It is to be further understood that the various features described in the following detailed description may be combined in any suitable manner without departing from the scope of the invention. The invention is not described in detail in order to avoid unnecessary repetition.
The starting materials for the examples and comparative examples of the invention are either commercially available or can be prepared by themselves according to the methods disclosed in the prior art.

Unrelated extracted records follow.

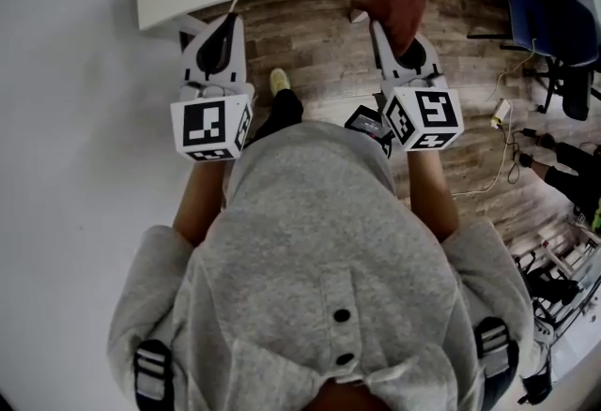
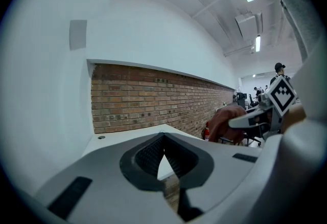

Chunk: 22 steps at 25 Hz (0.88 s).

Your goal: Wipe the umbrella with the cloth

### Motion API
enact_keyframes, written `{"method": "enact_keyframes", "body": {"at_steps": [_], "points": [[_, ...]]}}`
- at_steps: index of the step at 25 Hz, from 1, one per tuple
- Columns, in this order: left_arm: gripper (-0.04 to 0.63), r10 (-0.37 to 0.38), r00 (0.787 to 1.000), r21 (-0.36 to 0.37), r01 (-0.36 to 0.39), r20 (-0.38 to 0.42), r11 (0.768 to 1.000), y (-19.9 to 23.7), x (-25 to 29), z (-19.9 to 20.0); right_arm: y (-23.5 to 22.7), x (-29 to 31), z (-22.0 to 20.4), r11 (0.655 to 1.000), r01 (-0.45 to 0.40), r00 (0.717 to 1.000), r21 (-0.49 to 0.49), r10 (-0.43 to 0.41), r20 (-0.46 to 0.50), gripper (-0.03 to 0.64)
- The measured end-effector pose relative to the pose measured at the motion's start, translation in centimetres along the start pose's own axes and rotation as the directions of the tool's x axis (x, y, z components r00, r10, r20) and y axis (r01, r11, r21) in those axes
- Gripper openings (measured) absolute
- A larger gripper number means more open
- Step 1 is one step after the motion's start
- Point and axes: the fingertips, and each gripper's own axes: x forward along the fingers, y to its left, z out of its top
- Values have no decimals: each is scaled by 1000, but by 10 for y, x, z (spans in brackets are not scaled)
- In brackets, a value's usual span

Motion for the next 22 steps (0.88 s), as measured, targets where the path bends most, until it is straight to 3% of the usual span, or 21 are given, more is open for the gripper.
{"method": "enact_keyframes", "body": {"at_steps": [16,22], "points": [[15,-57,998,-42,55,-40,998,82,87,-5,0,112,32,999,13,998,-37,-15,-54,84],[15,-90,995,-49,88,-40,995,101,116,-4,-8,141,46,999,45,998,-17,-45,-33,84]]}}
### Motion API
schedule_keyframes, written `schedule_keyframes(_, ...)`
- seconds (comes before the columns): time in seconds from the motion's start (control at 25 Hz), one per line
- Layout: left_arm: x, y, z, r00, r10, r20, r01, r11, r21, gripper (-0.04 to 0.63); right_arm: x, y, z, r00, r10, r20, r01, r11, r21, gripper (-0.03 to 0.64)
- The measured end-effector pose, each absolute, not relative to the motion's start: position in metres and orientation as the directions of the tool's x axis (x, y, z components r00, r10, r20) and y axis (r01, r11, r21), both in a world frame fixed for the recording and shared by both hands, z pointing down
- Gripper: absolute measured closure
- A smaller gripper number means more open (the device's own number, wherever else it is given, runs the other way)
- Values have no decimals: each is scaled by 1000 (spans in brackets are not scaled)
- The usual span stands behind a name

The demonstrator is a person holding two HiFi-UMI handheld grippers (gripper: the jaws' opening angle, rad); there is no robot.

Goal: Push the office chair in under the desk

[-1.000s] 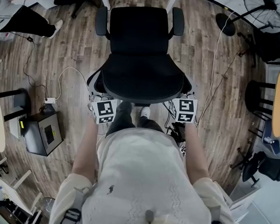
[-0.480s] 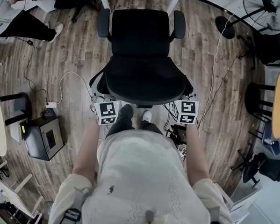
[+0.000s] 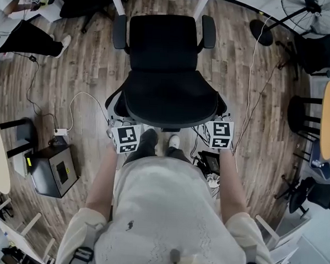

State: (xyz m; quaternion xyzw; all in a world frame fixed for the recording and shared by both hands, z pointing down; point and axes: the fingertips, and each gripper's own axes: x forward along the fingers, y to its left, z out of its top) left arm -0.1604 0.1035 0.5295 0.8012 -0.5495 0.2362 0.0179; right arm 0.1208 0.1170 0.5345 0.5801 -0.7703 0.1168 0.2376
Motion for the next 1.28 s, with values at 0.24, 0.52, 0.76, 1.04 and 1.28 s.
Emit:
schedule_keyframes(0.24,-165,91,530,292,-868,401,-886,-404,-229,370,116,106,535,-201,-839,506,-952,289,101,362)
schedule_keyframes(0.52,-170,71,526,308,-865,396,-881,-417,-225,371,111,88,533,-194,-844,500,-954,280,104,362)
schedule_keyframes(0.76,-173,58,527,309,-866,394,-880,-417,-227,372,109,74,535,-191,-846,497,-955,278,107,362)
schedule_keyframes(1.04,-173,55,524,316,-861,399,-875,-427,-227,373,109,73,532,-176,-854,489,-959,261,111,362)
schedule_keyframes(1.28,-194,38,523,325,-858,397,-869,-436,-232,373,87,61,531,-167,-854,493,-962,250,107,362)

Example 1 Synthesis of pentamethylcyclopentadienyl-1-naphthoxy-titanium dichloride
Putting the magnetons into a dry three-mouth bottle of 250 ml, and placing the reaction bottle into a magnetic stirring device; the three-necked flask was evacuated and then flushed with nitrogen repeatedly three times. And adding 0.63 g of pentamethylcyclopentadienyl-titanium trichloride into the mixture under the nitrogen atmosphere, adding 20 ml of dried dichloromethane into the mixture for dissolving, dissolving 0.31 g of 1-naphthol into 20 ml of dried dichloromethane, slowly adding the mixture into the three-necked flask at the room temperature, and reacting for 24 hours at the room temperature under stirring. The solvent was removed in vacuo at room temperature to give a dark red solid, which was extracted with dry toluene and filtered using celite as a filter aid to give a dark red toluene solution which was freeze-crystallized at-25 ℃ to give 0.71 g of dark red crystals. Namely pentamethylcyclopentadienyl-1-naphthoxy-titanium dichloride, the molar yield is 83 percent.
1 H-NMR(CDCl 3 ,25℃):δ=1.75(Cp*,15H),6.29(1H),7.4~7.5(1H),7.6~7.8(3H),8.2~8.4(2H)。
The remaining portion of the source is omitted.